Currently, the piggyback tax is returned to each jurisdiction in proportion to the amounts paid by its citizens. The GBC proposal would cap distribution of the local share of the tax at the 1991 level. Growth in the tax beyond 1991 would be redistributed on a per capita basis. That proposal would have the effect of shifting tax revenue from wealthier to poorer jurisdictions -- benefiting the have-nots at the expense of the haves.
Now battling for the serious attention of legislators and tax-weary Marylanders, the Linowes commission's recommendations have not yet been turned into legislative proposals by the Schaefer administration, which is waiting to see the shape and magnitude of public reaction to the recommendations.
The GBC, one of the organizations to urge formation of the Linowes commission three years ago, left no doubt as to its enthusiasm.
"To do nothing -- or to do too little -- inevitably sentences the city to further decline, a downward spiral which will grow ever more difficult to remedy," it warns.
Though the Linowes panel has recommended a number of new taxes not usually embraced by business groups -- including a half-percent increase in the corporate tax -- the GBC says Baltimore's vaunted "renaissance," the future of its citizens and the future of the entire state depend on making the city economically self-sufficient and "a fully contributing partner in theregional economy."
The GBC suggests that as much as $150 million is needed to make Baltimore's educational system competitive with those in other jurisdictions.
The GBC's recommendations were well-received yesterday by Gov.
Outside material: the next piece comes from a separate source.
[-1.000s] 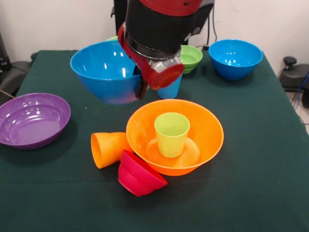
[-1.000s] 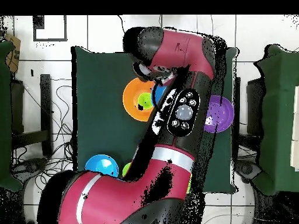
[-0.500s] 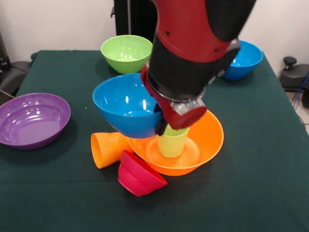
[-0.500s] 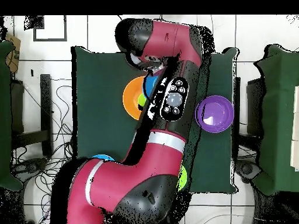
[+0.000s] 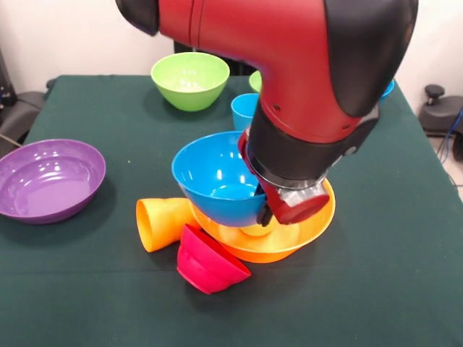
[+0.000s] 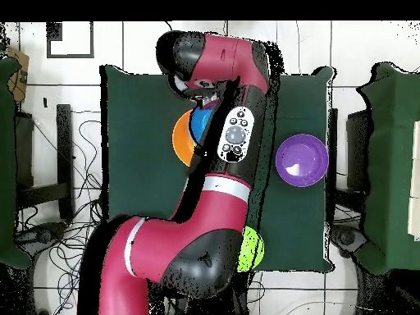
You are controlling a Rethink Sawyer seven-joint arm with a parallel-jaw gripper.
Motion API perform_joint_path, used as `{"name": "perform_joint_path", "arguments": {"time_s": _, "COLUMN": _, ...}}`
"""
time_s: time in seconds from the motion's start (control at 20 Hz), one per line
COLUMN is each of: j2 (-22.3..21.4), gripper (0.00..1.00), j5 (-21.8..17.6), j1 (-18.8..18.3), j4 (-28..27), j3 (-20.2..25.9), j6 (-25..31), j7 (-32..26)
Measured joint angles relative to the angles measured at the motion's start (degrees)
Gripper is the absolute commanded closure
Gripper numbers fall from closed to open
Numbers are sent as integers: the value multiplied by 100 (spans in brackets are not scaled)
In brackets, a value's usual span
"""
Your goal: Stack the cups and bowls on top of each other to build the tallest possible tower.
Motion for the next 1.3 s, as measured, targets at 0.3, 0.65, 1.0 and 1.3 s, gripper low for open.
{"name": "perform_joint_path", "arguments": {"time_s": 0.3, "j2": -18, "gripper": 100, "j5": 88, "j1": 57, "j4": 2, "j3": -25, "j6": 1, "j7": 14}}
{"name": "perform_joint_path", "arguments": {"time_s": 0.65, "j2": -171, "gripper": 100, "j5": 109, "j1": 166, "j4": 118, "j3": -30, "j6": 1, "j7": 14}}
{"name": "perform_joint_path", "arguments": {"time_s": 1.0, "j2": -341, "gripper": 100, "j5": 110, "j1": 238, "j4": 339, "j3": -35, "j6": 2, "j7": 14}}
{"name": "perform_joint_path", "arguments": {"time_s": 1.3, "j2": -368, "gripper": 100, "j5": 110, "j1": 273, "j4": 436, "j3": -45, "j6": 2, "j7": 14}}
William Donald Schaefer, according to his press secretary, Paul E. Schurick. Governor Schaefer believes that the GBC effort shows that business sees the importance of the Linowes package, Mr. Schurick said.
Mark K. Joseph, a member of the GBC's board of directors and a former president of the city school board, says the "vision" statement shows that the Baltimore region's business people are "willing to put our hearts, our minds and our money behind the most difficult issues facing the region and the state.
"The fear that I have is that people will interpret this simply as astatement that the business community is for higher taxes. What we're saying is that we're for the goals and results that Linowes wants. We're willing to do what's necessary to arrive at those goals and results."
Mr. Joseph said he has no doubt their proposals face deep skepticism and sharp scrutiny in the General Assembly.
House Speaker R. Clayton Mitchell Jr., D-Kent, reflected that skepticism, saying that the voters will require the General Assembly to do a number of things before raising taxes for any purpose.
"What they said in the election is [to] downsize government and build in accountability," he said. Voters, he said, "don't want government to have another blank check with nothing more than a 'trust me.' "
On the matter of accountability, the GBC said it believed the city school system must begin to succeed -- or cede control of its schools to the state.